AKU CHS World Bank Grant Award Announcement
On August 5, 2009, the Aga Khan University’s Community Health Science department was awarded one of 21 grants from the World Bank’s South Asia Region Development Marketplace (SARDM) fund pool of US $840,000, in Dhaka, Bangladesh.
Earlier this year, SARDM announced the 2009 competitive grant program, entitled “Family and Community Approaches to Improve Infant and Young Children Nutrition”, whose goal was to identify innovative proposals from civil society organizations across South Asia that addressed malnutrition in infants and pregnant women. SARDM considered proposals that demonstrated cooperation between families, local communities and grassroots organizations to:
- Empower women and account for socio-cultural determinants of malnutrition,
- Increase access to micronutrient-rich foods (and/or supplements),
- Develop sustainable ways of changing household behaviours to address malnutrition, despite financial constraints,
- Show and measure the impact of community-based interventions, in terms of growth monitoring and promotion, improved quality of child care, hygiene, water sanitation and the physical and social environments in which children live.
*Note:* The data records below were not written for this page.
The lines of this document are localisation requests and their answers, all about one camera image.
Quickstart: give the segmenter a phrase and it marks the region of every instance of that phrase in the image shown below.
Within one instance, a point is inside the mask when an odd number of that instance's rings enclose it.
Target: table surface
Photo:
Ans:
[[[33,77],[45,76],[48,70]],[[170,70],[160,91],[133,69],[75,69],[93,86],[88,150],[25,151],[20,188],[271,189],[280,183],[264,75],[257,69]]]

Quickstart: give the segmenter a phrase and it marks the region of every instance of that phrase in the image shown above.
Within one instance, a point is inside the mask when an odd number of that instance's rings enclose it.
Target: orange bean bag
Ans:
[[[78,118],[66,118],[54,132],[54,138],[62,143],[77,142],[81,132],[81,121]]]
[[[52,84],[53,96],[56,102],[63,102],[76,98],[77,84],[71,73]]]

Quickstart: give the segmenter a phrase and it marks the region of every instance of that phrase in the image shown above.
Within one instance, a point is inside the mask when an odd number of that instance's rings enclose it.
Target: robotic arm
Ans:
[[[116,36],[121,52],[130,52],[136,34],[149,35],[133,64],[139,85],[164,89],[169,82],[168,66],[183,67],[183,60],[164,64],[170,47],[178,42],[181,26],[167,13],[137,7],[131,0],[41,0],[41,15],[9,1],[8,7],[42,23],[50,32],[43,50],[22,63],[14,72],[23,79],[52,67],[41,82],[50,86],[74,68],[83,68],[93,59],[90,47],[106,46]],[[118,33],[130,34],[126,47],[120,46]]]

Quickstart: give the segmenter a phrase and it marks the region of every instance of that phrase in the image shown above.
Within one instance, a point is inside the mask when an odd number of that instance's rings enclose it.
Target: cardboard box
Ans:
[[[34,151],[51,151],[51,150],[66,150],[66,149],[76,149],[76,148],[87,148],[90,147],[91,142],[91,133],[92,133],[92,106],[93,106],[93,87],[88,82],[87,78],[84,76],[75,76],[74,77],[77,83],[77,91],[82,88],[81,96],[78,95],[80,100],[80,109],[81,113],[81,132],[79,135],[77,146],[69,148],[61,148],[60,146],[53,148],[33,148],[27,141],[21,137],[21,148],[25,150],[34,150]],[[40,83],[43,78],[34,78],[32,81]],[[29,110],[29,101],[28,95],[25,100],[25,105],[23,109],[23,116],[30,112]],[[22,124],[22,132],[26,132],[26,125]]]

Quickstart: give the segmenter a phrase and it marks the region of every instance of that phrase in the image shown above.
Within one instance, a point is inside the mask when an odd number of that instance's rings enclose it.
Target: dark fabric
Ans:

The AKU CHS proposal, which details a plan to introduce chicken liver into the diets of babies at 6 months of age to complement breastfeeding, was one of only two Pakistani projects awarded a grant, following Bangladesh and Nepal, each with four grants, and India, with nine. Sri Lanka and Afghanistan each had one winning proposal. All projects were eligible to receive up to US $40,000 for implementation during an 18-month period.
And in other news, remember when I used to be a clinical research assistant at Harvard Medical School in Sleep Med? It was a blind-women cancer study to see if blind women had a lower risk of developing breast cancer than sighted women, and if it had anything to do with melatonin levels or other hormonal patterns too? Well, 2 papers have finally just been published on our study (my name is in the Acknowledgments at the end ;). If you are curious about the first one, you may look up:
"Total visual blindness is protective against breast cancer" by Erin Flynn-Evans et al in Cancer Causes Control, published August 1, 2009 online. Or you can read the abstract of the paper posted below:
Abstract: Objective Observational data, though sparse and based on small studies with limited ability to control for known breast cancer risk factors, support a lower risk of breast cancer in blind women compared to sighted women. Mechanisms influenced by ocular light perception, such as melatonin or circadian synchronization, are thought to account for this lower risk. Methods To evaluate whether blind women with no perception of light (NPL) have a lower prevalence of breast cancer compared to blind women with light perception (LP), we surveyed a cohort of 1,392 blind women living in North America (66 breast cancer cases). Results In multivariate-logistic regression models controlling for breast cancer risk factors, women with NPL had a significantly lower prevalence of breast cancer than women with LP (odds ratio, 0.43; 95% confidence interval, 0.21–0.85). We observed little difference in these associations when restricting to postmenopausal women, non-shift workers or when excluding women diagnosed withbreast cancer within 2 or 4 years of onset of blindness. Blind women with NPL appear to have a lower risk of breast cancer, compared to blind women with LP. More research is needed to elucidate the impact of LP on circadian coordination and melatonin production in the blind
and how these factors may relate to breast cancer risk.
Well, peace out, log (which is Urdu for 'people'... the 'o' is long though, like 'low'...).